[What is expected]
Each line of the data must be given back verbatim, with pictures removed.

· · · · ·

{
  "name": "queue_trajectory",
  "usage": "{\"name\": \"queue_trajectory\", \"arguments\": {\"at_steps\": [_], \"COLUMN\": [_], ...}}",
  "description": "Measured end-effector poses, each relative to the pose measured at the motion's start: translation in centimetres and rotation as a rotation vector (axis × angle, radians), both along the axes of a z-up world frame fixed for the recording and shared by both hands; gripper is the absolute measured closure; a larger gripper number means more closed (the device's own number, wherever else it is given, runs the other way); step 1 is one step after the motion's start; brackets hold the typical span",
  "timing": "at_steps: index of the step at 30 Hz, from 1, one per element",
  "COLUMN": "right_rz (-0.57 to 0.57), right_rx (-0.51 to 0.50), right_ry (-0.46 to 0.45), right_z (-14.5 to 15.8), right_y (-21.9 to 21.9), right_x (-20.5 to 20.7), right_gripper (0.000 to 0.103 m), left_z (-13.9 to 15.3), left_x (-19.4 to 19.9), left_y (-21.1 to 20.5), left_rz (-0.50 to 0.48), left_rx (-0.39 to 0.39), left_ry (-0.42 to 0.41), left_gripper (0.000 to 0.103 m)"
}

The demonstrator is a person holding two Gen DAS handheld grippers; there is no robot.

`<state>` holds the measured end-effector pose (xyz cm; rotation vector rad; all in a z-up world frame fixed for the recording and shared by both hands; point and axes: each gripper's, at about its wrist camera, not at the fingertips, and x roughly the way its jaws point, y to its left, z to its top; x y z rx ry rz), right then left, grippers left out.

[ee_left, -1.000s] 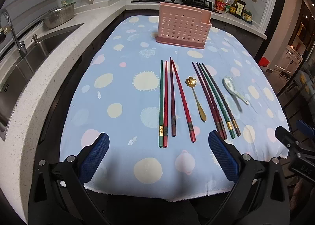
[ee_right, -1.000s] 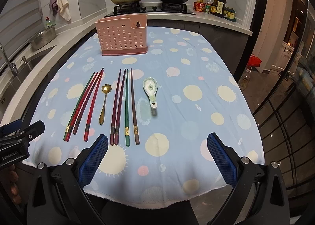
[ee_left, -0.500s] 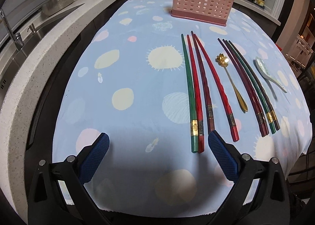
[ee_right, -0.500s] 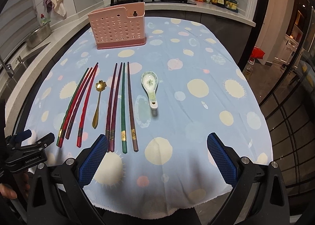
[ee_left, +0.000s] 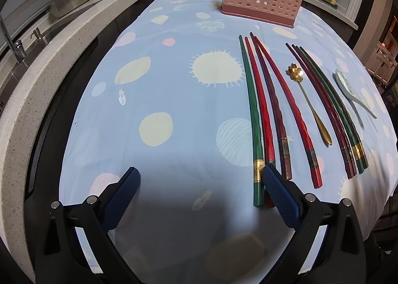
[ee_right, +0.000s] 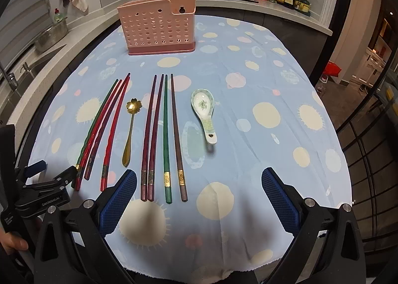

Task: Organize utensils
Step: 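Grasp a green chopstick with the left tool while the right tool grasps the white spoon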

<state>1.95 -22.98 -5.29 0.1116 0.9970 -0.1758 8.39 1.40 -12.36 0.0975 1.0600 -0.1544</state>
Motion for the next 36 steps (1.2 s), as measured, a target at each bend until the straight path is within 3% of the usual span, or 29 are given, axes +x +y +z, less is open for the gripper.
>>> {"name": "queue_trajectory", "arguments": {"at_steps": [8,17,21,25,30,33,36], "right_rz": [0.011,-0.011,-0.011,-0.019,-0.037,-0.051,-0.056], "right_rx": [-0.006,0.017,0.032,0.092,0.14,0.185,0.208], "right_ry": [-0.001,-0.008,-0.014,-0.015,-0.023,-0.018,-0.003], "right_z": [0.0,-0.5,-0.9,-1.5,-2.1,-2.7,-3.4], "right_y": [0.4,-0.9,-1.7,-2.9,-4.4,-5.2,-5.5], "right_x": [0.6,1.5,2.5,3.8,5.3,6.1,6.7], "right_gripper": [0.007,0.007,0.024,0.039,0.068,0.08,0.085], "left_z": [-0.7,0.3,0.6,0.6,0.5,0.5,0.4], "left_x": [0.2,0.0,0.3,0.6,1.2,1.7,1.8], "left_y": [-0.6,-1.0,-1.0,-1.1,-1.3,-1.5,-1.7], "left_rz": [-0.016,-0.07,-0.082,-0.076,-0.066,-0.058,-0.055], "left_rx": [0.027,-0.028,-0.083,-0.107,-0.101,-0.097,-0.093], "left_ry": [0.004,-0.004,0.011,0.021,0.027,0.031,0.032], "left_gripper": [0.012,0.057,0.092,0.093,0.093,0.093,0.093]}}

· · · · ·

[Result below]
{
  "name": "queue_trajectory",
  "usage": "{\"name\": \"queue_trajectory\", \"arguments\": {\"at_steps\": [_], \"COLUMN\": [_], ...}}",
  "description": "Measured end-effector poses, each relative to the pose measured at the motion's start: translation in centimetres and rotation as a rotation vector (axis × angle, radians), both along the axes of a z-up world frame fixed for the recording and shared by both hands; gripper is the absolute measured closure; a larger gripper number means more closed (the device's own number, wherever else it is given, runs the other way); step 1 is one step after the motion's start; brackets hold the typical span",
  "timing": "at_steps: index of the step at 30 Hz, from 1, one per element",
  "COLUMN": "right_rz (-0.57 to 0.57), right_rx (-0.51 to 0.50), right_ry (-0.46 to 0.45), right_z (-14.5 to 15.8), right_y (-21.9 to 21.9), right_x (-20.5 to 20.7), right_gripper (0.000 to 0.103 m), left_z (-13.9 to 15.3), left_x (-19.4 to 19.9), left_y (-21.1 to 20.5), left_rz (-0.50 to 0.48), left_rx (-0.39 to 0.39), left_ry (-0.42 to 0.41), left_gripper (0.000 to 0.103 m)"
}

The demonstrator is a person holding two Gen DAS handheld grippers; there is no robot.

`<state>` holds the measured end-effector pose (xyz cm; rotation vector rad; all in a z-up world frame fixed for the recording and shared by both hands; point and axes: each gripper's, at about its wrist camera, not at the fingertips, and x roughly the way its jaws point, y to its left, z to its top; x y z rx ry rz), right then left, grippers left out.

[ee_left, -1.000s] 
[ee_right, -1.000s] 
[ee_left, -0.500s] 
[ee_right, -0.500s] 
[ee_left, +0.000s] 
[ee_right, +0.000s] 

Task: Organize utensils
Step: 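Grasp a green chopstick with the left tool while the right tool grasps the white spoon
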
<state>1.95 -22.98 -5.29 0.1116 0.9970 -0.1758 8.39 1.40 -12.36 0.0975 1.0600 -0.1544</state>
Motion for the next 36 steps (1.2 s), as measured, a target at each bend until the straight path is within 3% of the usual span, or 29 are given, axes +x +y +z, less is open for the gripper.
>>> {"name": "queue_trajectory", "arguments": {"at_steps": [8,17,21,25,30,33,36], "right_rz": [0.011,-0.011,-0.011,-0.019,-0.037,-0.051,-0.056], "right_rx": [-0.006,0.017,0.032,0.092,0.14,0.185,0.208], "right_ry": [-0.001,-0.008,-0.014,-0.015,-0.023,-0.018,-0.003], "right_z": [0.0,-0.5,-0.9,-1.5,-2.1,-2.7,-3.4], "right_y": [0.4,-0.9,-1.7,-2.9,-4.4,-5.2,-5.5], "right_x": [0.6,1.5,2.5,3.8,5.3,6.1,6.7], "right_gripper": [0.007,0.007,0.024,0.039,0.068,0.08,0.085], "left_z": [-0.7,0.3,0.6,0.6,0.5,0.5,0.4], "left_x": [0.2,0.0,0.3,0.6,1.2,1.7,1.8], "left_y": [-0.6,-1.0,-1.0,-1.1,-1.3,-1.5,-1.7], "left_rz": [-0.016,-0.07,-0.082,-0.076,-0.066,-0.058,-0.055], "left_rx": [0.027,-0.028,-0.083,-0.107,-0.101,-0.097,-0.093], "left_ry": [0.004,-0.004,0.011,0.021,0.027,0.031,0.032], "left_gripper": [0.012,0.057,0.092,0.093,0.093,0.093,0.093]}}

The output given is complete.